* WORK ORDER
Having located "Could you kindly segment the left robot arm?" in the records below, repeat exactly the line it is on and all subsequent lines, ending with the last.

+ + + +

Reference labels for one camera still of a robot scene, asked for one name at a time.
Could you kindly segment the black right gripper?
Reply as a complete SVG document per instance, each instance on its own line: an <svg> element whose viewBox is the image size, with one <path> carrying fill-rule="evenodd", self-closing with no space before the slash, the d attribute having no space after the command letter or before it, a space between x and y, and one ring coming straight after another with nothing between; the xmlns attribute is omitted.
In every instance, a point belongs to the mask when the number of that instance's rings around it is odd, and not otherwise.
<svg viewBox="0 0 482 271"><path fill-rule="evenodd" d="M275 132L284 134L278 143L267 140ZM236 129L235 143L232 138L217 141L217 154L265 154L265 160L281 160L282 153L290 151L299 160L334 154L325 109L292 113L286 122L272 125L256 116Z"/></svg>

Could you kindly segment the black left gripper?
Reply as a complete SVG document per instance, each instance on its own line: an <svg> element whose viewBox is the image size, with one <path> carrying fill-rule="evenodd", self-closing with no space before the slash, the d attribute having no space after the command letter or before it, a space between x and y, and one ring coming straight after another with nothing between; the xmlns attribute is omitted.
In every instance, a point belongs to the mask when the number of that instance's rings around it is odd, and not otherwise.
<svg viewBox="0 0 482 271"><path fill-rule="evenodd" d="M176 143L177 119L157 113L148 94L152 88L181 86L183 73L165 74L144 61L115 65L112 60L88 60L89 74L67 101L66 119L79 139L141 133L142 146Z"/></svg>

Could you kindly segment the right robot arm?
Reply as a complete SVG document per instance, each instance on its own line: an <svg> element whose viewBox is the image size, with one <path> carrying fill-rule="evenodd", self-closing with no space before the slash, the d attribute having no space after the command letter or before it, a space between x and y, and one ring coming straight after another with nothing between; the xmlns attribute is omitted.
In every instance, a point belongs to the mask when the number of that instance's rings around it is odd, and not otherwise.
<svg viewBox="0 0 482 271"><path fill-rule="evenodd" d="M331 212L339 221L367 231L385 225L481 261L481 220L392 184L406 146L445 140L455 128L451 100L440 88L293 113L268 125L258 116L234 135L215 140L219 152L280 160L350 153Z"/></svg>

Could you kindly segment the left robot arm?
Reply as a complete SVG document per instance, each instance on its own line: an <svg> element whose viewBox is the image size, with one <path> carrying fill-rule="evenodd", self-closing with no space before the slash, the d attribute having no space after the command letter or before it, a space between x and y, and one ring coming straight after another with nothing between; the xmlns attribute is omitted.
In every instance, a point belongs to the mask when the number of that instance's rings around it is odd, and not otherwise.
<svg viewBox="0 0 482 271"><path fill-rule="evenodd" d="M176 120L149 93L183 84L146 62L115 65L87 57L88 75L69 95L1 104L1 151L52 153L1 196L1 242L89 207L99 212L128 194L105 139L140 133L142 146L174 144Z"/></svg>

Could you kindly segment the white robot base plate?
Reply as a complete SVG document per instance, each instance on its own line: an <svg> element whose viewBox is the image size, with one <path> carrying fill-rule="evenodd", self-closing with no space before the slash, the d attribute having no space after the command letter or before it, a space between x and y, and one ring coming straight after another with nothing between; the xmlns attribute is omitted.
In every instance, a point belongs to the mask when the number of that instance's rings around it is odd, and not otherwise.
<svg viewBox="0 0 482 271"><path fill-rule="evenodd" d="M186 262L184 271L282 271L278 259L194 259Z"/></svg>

+ + + +

* RESPONSE FOR THIS EXERCISE
Could you kindly segment the left robot arm?
Reply as a complete SVG document per instance, each instance on its own line: an <svg> element whose viewBox is the image size, with one <path> carrying fill-rule="evenodd", self-closing with no space before the slash, the d attribute having no space after the command letter or before it, a space between x and y, and one ring coming straight after another with nothing between; the xmlns attribute is omitted.
In every instance, a point belongs to the mask when the number of that instance's rings around it is odd, and not otherwise.
<svg viewBox="0 0 482 271"><path fill-rule="evenodd" d="M176 120L149 93L183 84L146 62L115 65L87 57L88 75L69 95L1 104L1 151L52 153L1 196L1 242L89 207L99 212L128 194L105 139L140 133L142 146L174 144Z"/></svg>

Could you kindly segment the white robot base plate?
Reply as a complete SVG document per instance, each instance on its own line: an <svg> element whose viewBox is the image size, with one <path> carrying fill-rule="evenodd", self-closing with no space before the slash, the d attribute having no space after the command letter or before it, a space between x and y, and one ring coming straight after another with nothing between; the xmlns attribute is omitted.
In every instance, a point belongs to the mask when the number of that instance's rings around it is odd, and not otherwise.
<svg viewBox="0 0 482 271"><path fill-rule="evenodd" d="M186 262L184 271L282 271L278 259L194 259Z"/></svg>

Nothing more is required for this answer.